▶ [The task]:
Which of the lines below holds the string "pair"? Copy every line that does.

▶ [Stored items from a collection]:
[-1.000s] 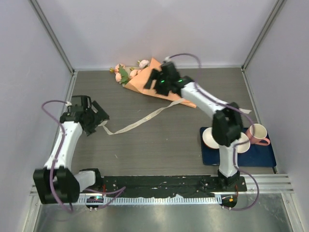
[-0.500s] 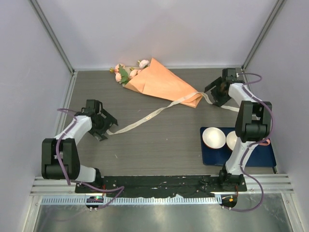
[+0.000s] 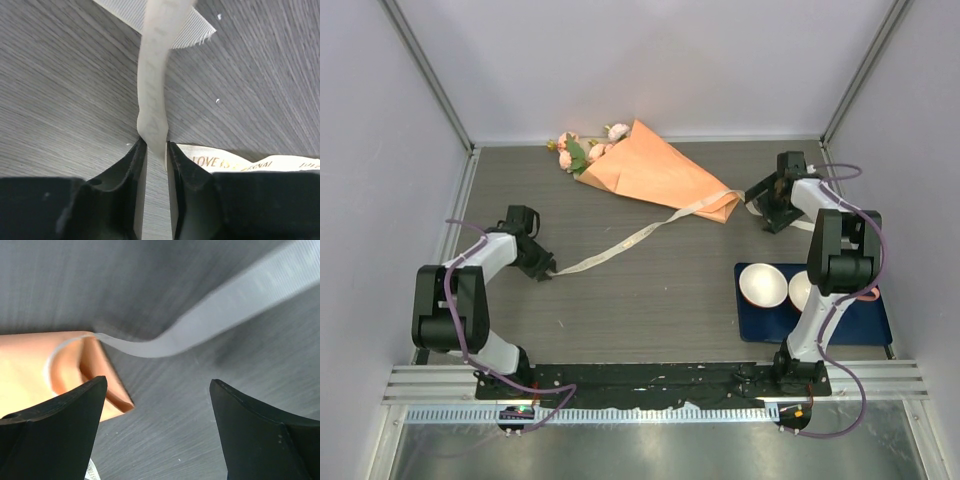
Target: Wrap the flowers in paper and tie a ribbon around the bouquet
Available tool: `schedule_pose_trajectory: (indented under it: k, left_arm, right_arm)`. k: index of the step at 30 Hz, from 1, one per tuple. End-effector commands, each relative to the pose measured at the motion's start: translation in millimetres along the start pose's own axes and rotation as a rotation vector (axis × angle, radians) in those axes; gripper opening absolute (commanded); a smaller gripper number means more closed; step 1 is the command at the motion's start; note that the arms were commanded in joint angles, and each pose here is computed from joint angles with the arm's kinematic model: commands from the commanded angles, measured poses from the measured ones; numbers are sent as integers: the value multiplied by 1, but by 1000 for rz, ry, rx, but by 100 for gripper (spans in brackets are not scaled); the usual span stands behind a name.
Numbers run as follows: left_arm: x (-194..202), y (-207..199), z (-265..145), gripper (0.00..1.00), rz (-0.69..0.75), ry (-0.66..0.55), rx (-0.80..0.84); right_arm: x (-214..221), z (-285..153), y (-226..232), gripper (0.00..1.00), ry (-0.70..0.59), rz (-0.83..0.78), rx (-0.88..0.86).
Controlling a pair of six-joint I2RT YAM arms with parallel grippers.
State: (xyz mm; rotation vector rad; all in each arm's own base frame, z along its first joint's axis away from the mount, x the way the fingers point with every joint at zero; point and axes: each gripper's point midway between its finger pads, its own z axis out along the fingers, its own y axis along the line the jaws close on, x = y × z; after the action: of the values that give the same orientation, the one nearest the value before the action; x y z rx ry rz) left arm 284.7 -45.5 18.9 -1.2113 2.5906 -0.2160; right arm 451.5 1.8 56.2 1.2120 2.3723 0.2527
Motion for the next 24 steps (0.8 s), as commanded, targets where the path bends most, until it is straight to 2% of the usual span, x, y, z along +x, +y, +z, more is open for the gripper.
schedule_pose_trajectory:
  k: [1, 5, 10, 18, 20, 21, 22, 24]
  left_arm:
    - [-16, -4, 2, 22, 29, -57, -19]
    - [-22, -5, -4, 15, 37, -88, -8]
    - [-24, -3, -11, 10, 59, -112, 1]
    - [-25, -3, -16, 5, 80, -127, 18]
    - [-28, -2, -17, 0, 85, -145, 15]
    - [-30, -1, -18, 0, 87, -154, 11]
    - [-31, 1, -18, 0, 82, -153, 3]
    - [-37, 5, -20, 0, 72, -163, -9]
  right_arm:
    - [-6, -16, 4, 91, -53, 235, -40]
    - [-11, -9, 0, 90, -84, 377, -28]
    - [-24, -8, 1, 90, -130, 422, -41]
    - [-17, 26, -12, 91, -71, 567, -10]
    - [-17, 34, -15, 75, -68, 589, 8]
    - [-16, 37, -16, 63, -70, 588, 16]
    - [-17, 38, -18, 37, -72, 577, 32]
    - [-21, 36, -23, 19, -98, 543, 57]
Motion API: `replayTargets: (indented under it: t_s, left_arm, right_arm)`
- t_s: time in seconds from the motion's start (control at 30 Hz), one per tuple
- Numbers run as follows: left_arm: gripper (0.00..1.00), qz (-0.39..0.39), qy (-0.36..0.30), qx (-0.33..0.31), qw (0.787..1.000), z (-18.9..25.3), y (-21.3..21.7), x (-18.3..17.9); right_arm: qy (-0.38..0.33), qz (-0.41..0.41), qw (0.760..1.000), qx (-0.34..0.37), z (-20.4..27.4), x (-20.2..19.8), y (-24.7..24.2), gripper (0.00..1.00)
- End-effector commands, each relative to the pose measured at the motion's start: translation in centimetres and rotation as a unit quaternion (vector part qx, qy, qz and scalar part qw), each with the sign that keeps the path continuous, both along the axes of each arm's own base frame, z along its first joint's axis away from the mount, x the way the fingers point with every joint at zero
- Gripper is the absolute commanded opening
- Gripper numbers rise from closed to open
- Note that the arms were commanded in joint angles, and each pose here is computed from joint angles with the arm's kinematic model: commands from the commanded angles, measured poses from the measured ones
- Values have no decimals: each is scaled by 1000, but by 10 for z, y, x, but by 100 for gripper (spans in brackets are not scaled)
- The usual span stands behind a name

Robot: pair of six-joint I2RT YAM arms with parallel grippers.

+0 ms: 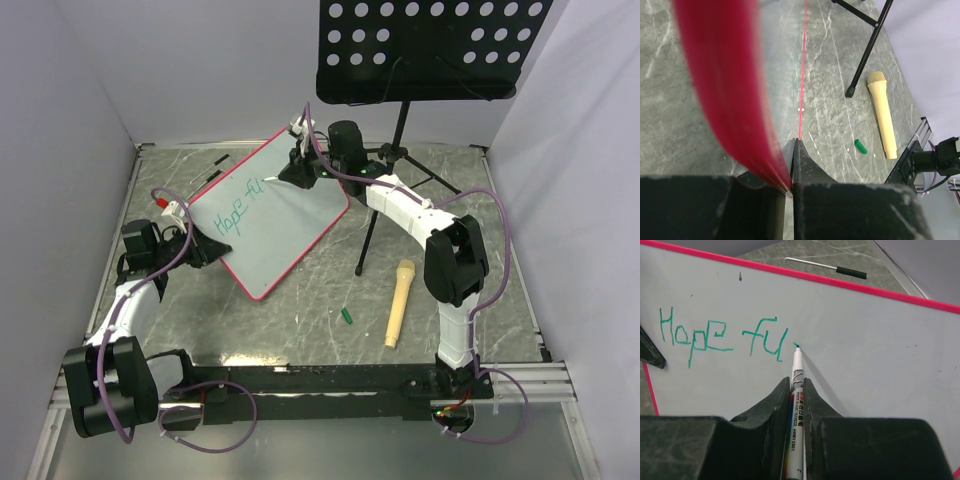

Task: Write a sentence on the whiteboard

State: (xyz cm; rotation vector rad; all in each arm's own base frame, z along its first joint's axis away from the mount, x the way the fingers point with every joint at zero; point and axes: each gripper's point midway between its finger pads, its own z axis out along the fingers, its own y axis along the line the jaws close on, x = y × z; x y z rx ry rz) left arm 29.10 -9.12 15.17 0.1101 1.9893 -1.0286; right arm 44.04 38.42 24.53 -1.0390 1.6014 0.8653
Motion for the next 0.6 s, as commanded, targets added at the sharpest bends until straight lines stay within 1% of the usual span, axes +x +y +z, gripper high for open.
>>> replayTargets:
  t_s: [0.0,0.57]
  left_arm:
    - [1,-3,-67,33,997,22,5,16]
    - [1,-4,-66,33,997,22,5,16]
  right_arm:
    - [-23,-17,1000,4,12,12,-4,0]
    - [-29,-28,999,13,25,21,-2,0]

▶ [Exercise response]:
Controlling a pair of six-joint I2RT YAM arms with parallel grippers.
Robot: pair of six-joint I2RT YAM arms with parallel grippers.

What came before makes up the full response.